A. Distributed deadlock occurs only if the waits-for graph at a node forms a cycle.
B. In 2PC, we need all participant nodes to agree on abort (vote NO) to abort a transaction.
C. A participant machine that does not flush its prepare records to the log before
responding to the coordinator could violate the durability property.
D. In 2PC phase 2, after the coordinator sends commit message to all participants, participants
first respond with Ack, and then generate and flush commit record.
Solution:
A. False: Distributed deadlock occurs whenever the union of waits-for graphs across different nodes
forms a cycle.
B. False: Unanimity is only required for commit.
C. True
D. False: Participants respond with Ack after generate and flush commit record.
2. (2 points) Suppose you are you are a machine that has just recovered from a crash.
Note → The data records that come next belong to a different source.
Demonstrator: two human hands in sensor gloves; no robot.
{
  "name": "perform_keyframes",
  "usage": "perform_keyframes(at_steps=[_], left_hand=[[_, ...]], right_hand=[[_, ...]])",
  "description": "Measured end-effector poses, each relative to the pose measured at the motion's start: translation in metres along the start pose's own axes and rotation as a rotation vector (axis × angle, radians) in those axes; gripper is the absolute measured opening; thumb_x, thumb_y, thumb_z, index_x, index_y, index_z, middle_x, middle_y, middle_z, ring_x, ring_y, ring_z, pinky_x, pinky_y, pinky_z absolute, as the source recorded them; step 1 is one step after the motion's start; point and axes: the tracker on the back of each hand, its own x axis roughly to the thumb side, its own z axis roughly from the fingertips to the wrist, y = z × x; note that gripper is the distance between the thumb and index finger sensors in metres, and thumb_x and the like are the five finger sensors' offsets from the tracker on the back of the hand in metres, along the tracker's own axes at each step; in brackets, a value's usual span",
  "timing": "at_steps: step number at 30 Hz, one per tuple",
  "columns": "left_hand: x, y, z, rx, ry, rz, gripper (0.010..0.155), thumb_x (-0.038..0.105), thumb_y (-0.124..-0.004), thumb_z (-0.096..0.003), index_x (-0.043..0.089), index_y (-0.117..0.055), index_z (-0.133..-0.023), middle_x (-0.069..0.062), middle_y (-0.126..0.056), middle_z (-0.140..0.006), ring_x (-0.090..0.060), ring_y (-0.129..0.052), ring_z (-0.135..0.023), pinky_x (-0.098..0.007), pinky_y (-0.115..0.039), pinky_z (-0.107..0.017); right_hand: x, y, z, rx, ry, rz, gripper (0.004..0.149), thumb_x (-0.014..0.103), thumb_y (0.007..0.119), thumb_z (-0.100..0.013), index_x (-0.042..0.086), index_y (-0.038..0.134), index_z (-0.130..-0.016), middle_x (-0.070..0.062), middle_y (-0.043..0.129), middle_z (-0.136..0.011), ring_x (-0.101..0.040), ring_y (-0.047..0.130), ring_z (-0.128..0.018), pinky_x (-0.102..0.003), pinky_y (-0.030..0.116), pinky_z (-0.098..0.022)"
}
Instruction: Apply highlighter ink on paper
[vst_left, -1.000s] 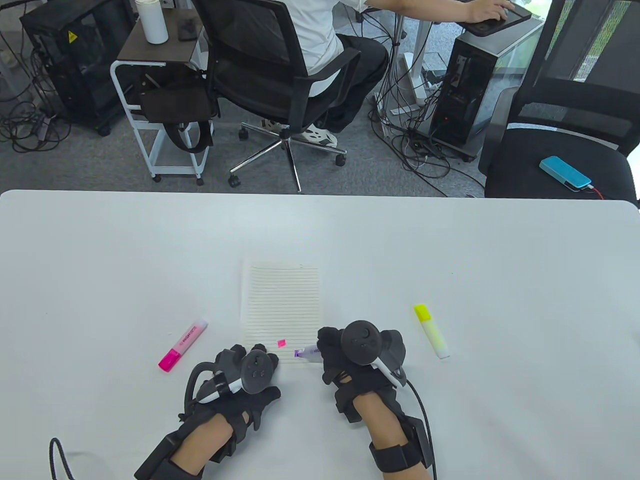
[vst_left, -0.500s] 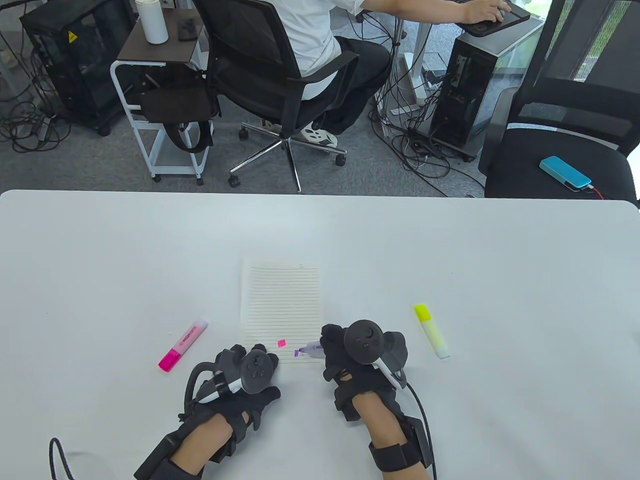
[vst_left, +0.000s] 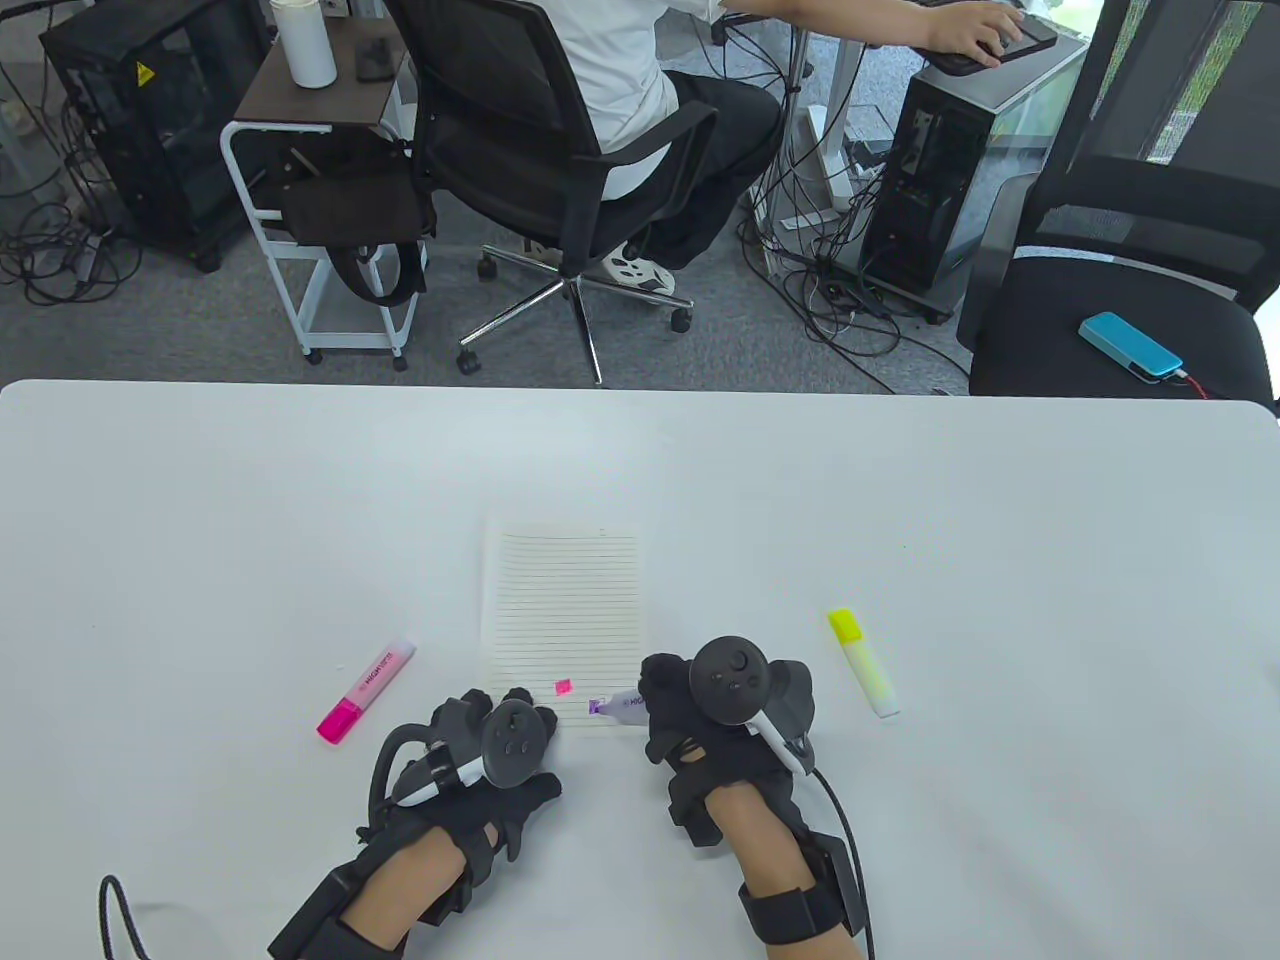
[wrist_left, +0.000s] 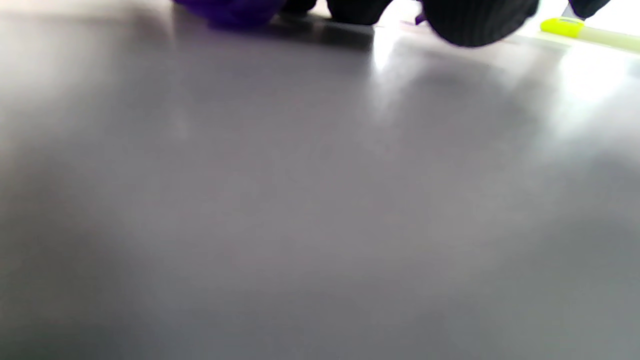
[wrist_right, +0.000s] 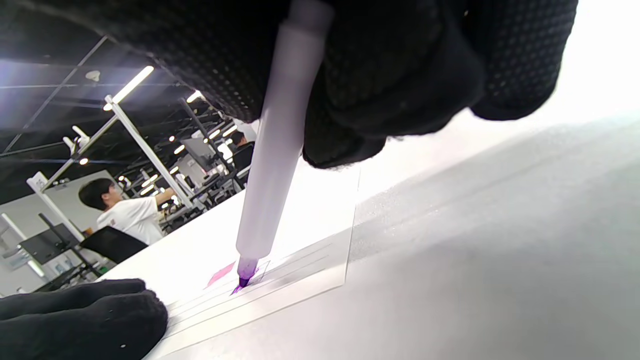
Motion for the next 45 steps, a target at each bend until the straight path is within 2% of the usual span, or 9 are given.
perform_keyframes(at_steps=[7, 13, 18, 23, 27, 32, 36, 41, 45], left_hand=[[0.0001, -0.0001, 0.0000, -0.002, -0.001, 0.000, 0.071, 0.059, -0.066, -0.0471, 0.031, -0.045, -0.109, 0.000, -0.035, -0.118, -0.048, -0.040, -0.107, -0.067, -0.034, -0.073], [-0.0001, -0.0001, 0.0000, -0.003, -0.001, 0.000, 0.071, 0.059, -0.066, -0.0471, 0.031, -0.045, -0.110, 0.001, -0.035, -0.118, -0.048, -0.039, -0.107, -0.067, -0.034, -0.073], [-0.0001, -0.0001, 0.0000, -0.004, -0.001, 0.000, 0.071, 0.059, -0.065, -0.0472, 0.031, -0.045, -0.110, 0.000, -0.035, -0.118, -0.048, -0.040, -0.107, -0.067, -0.034, -0.073], [-0.0004, -0.0003, 0.0001, -0.004, -0.002, 0.001, 0.071, 0.059, -0.066, -0.0472, 0.031, -0.045, -0.110, 0.001, -0.034, -0.118, -0.047, -0.039, -0.107, -0.067, -0.034, -0.073], [-0.0003, -0.0001, 0.0001, -0.005, -0.001, 0.002, 0.071, 0.059, -0.065, -0.0472, 0.031, -0.045, -0.110, 0.001, -0.034, -0.118, -0.048, -0.040, -0.107, -0.067, -0.034, -0.073], [-0.0001, -0.0003, 0.0002, -0.005, 0.000, 0.001, 0.072, 0.059, -0.065, -0.0472, 0.031, -0.045, -0.110, 0.001, -0.034, -0.118, -0.048, -0.039, -0.107, -0.067, -0.034, -0.073], [-0.0001, -0.0003, 0.0001, -0.005, 0.000, 0.002, 0.071, 0.059, -0.066, -0.0471, 0.031, -0.045, -0.110, 0.001, -0.034, -0.118, -0.048, -0.040, -0.107, -0.067, -0.034, -0.073], [-0.0004, -0.0002, 0.0002, -0.007, 0.000, 0.000, 0.071, 0.059, -0.066, -0.0471, 0.031, -0.045, -0.109, 0.001, -0.034, -0.118, -0.048, -0.039, -0.107, -0.067, -0.034, -0.073], [-0.0002, -0.0003, 0.0001, -0.008, -0.001, 0.000, 0.072, 0.059, -0.066, -0.0471, 0.031, -0.044, -0.110, 0.001, -0.034, -0.118, -0.048, -0.039, -0.107, -0.067, -0.034, -0.073]], right_hand=[[-0.0027, -0.0014, -0.0009, 0.050, 0.026, -0.019, 0.036, 0.030, 0.086, -0.048, 0.013, 0.093, -0.079, -0.018, 0.101, -0.058, -0.032, 0.097, -0.029, -0.058, 0.080, -0.044], [-0.0024, -0.0004, -0.0003, -0.026, 0.019, 0.014, 0.036, 0.030, 0.085, -0.049, 0.014, 0.092, -0.080, -0.018, 0.101, -0.059, -0.032, 0.097, -0.030, -0.058, 0.080, -0.045], [-0.0026, -0.0008, -0.0007, 0.064, 0.027, -0.016, 0.036, 0.030, 0.085, -0.048, 0.013, 0.092, -0.079, -0.018, 0.101, -0.058, -0.032, 0.097, -0.029, -0.058, 0.080, -0.044], [-0.0015, 0.0009, -0.0004, -0.029, 0.023, 0.012, 0.036, 0.030, 0.085, -0.049, 0.014, 0.092, -0.080, -0.018, 0.101, -0.059, -0.032, 0.097, -0.030, -0.058, 0.080, -0.044], [-0.0036, -0.0025, -0.0010, 0.044, 0.040, -0.009, 0.036, 0.030, 0.086, -0.048, 0.013, 0.093, -0.079, -0.018, 0.101, -0.058, -0.032, 0.097, -0.029, -0.058, 0.080, -0.044], [-0.0037, -0.0007, -0.0009, -0.016, 0.031, 0.010, 0.036, 0.030, 0.085, -0.048, 0.014, 0.092, -0.080, -0.018, 0.101, -0.059, -0.032, 0.097, -0.030, -0.058, 0.080, -0.044], [-0.0024, -0.0015, -0.0006, 0.048, 0.034, -0.005, 0.036, 0.030, 0.086, -0.048, 0.013, 0.093, -0.079, -0.018, 0.101, -0.058, -0.032, 0.097, -0.029, -0.058, 0.080, -0.044], [-0.0004, -0.0010, 0.0003, -0.026, 0.024, 0.028, 0.036, 0.030, 0.085, -0.048, 0.014, 0.092, -0.080, -0.018, 0.101, -0.059, -0.032, 0.097, -0.030, -0.058, 0.080, -0.045], [0.0006, -0.0026, 0.0001, 0.036, 0.023, 0.015, 0.036, 0.030, 0.086, -0.048, 0.014, 0.093, -0.079, -0.018, 0.101, -0.058, -0.032, 0.097, -0.029, -0.058, 0.080, -0.044]])
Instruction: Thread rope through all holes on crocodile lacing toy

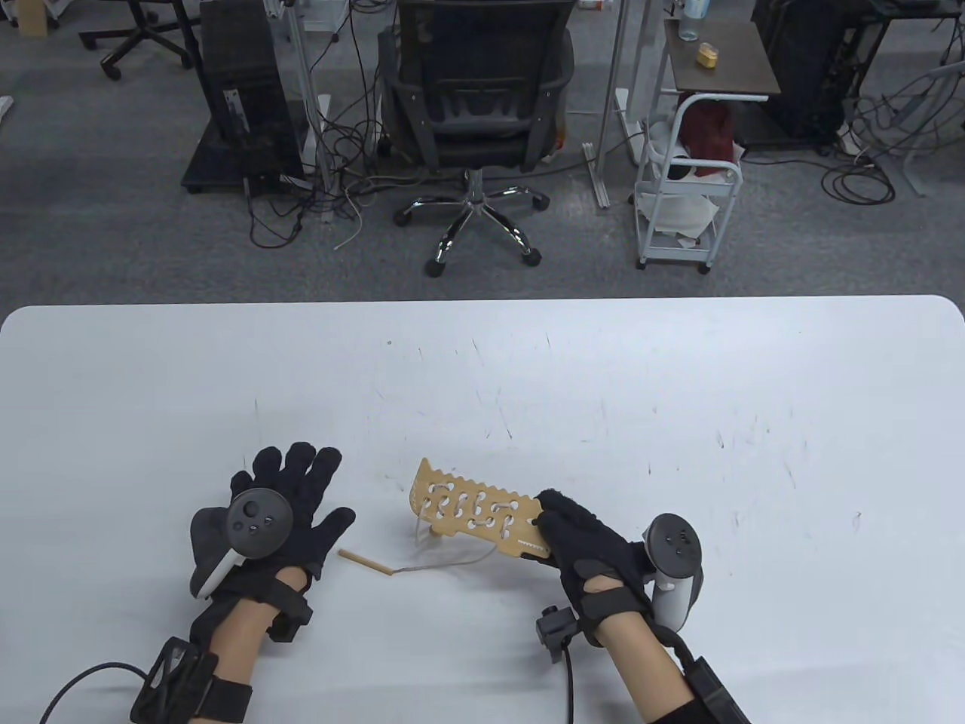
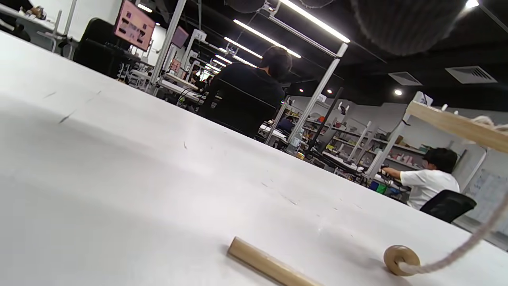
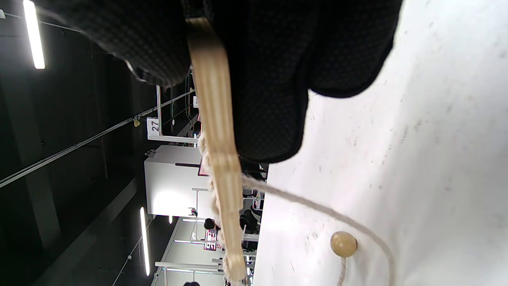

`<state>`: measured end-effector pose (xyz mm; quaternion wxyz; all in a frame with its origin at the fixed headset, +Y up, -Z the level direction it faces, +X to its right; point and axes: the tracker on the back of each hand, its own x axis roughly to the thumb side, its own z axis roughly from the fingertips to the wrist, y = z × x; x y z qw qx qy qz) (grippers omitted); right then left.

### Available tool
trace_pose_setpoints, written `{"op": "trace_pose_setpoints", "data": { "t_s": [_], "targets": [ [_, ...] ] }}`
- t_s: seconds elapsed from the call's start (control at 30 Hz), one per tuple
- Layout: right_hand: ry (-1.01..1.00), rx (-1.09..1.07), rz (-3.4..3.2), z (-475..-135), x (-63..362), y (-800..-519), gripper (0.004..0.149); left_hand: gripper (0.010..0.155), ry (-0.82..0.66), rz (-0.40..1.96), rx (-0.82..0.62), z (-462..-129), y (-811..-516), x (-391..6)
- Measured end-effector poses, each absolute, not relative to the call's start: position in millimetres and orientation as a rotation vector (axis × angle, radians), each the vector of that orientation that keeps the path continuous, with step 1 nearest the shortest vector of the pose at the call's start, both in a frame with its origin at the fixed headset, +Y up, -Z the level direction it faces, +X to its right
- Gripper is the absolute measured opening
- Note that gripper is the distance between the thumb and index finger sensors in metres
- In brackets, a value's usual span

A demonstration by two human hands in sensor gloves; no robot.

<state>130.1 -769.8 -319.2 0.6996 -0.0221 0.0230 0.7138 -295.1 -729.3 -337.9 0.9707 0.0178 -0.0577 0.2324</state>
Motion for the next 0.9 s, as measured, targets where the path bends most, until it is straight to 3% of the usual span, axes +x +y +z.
{"op": "trace_pose_setpoints", "data": {
  "t_s": [0.3,0.47,0.9],
  "targets": [
    [0.068,-0.086,1.685,-334,122,-755,0.054,0.079,-0.115,0.487,0.000,-339,-733,-295],
    [0.093,-0.137,1.720,-359,111,-751,0.054,0.080,-0.136,0.475,0.025,-335,-726,-291],
    [0.097,-0.250,1.765,-412,76,-770,0.056,0.080,-0.165,0.476,0.015,-334,-725,-286]
  ]
}}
You discover only
an abort record in your log for transaction T. Under proper 2PC and logging protocols, mark True or
False for each of the following two questions.
A. You are a participant.
B. You crashed during phase 2.
Solution: You discover only an abort record in your log for transaction T, so you are a coordinator
who finished phase 1 but crashed during phase 2.
A. False. You are a coordinator.
B. True.
3. (2 points) Suppose you are a participant machine that has just recovered from a crash. There is only
one record in your log for transaction T. Under proper 2PC and logging protocols, mark True or False
for each of the following two questions.
A. You know all the messages you received before you crashed.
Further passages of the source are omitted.